Apparently my real dad called Child Protective Services on my mother when I was very young because of something that he saw happening between me and my younger brother in the bathtub, but she didn't seem to know specifically what he saw. He was trying to get custody of me, and so she thought he might have been looking for things that weren't there. While investigating this, they found out that my dad's adopted son had apparently done something to my other sister, and they ended up investigating them instead.
She didn't seem to remember the story I shared here about me and my little brother, which I find odd. Around the same time, a neighbor boy did something similar to him and his friend. I remember this as well, she was able to confirm this, but could not confirm my story. She has suggested that I've had other issues, such as bipolar disorder, autism, ADD etc., but none of these ever seem to fit, as much as I'd like them to.

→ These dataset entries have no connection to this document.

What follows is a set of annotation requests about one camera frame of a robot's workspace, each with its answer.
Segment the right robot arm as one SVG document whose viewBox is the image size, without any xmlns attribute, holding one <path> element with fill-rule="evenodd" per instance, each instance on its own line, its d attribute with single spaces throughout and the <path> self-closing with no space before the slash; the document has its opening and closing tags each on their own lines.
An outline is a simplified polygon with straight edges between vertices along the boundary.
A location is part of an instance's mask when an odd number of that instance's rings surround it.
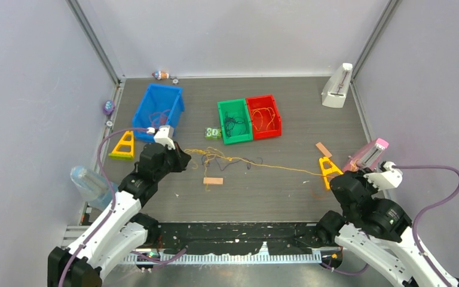
<svg viewBox="0 0 459 287">
<path fill-rule="evenodd" d="M 328 211 L 316 225 L 324 245 L 352 251 L 394 286 L 459 286 L 422 246 L 415 222 L 395 201 L 373 197 L 397 188 L 403 173 L 369 169 L 346 171 L 327 182 L 342 213 Z"/>
</svg>

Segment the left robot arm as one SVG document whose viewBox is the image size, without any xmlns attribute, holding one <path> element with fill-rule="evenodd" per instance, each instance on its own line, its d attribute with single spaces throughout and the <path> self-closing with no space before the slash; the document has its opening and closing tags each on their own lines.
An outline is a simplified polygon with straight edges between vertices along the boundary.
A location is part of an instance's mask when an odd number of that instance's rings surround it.
<svg viewBox="0 0 459 287">
<path fill-rule="evenodd" d="M 169 173 L 186 170 L 191 156 L 175 142 L 173 149 L 148 143 L 134 171 L 115 192 L 115 198 L 88 229 L 67 248 L 55 247 L 48 256 L 47 286 L 102 286 L 108 274 L 131 251 L 158 243 L 158 221 L 140 211 Z"/>
</svg>

I just wish I had an answer. I want to know why I'm so fucked up and angry. I certainly had a dysfunctional childhood, with divorce and changing parents, fighting, bullying at school, all sorts of crap. Maybe that's all that ever happened. But I can't shake the feeling that there's something that went horribly wrong. When I was on psychedelics the second time, I really freaked out my girlfriend, because I was saying things like, "If you ever touch me again, I wouldn't want to be you...", and she thought I meant her, but even I don't know what the hell I was talking about. Afterwards I chalked it up to things I was currently dealing with, but that didn't seem right. I was mostly just trying to calm her down, really I had no idea where it came from.
If I had been thinking about someone in particular who I know has hurt me in the past, and there are quite a few to pick from, I wouldn't be so shaken up by it. But I have no idea where that was coming from. I all of a sudden just started yelling about not allowing anyone to touch me ever again, and I have no idea why, because it's been a long time since anyone ever hurt me physically, emotionally or otherwise. I've lived alone for 2 years.
I will be going in for an appointment with the therapist tomorrow. I'm not really sure what to say, since truly I have no idea what's wrong with me. I might try to talk to my mother a bit more. But all I know is that I'm feeling very, very confused.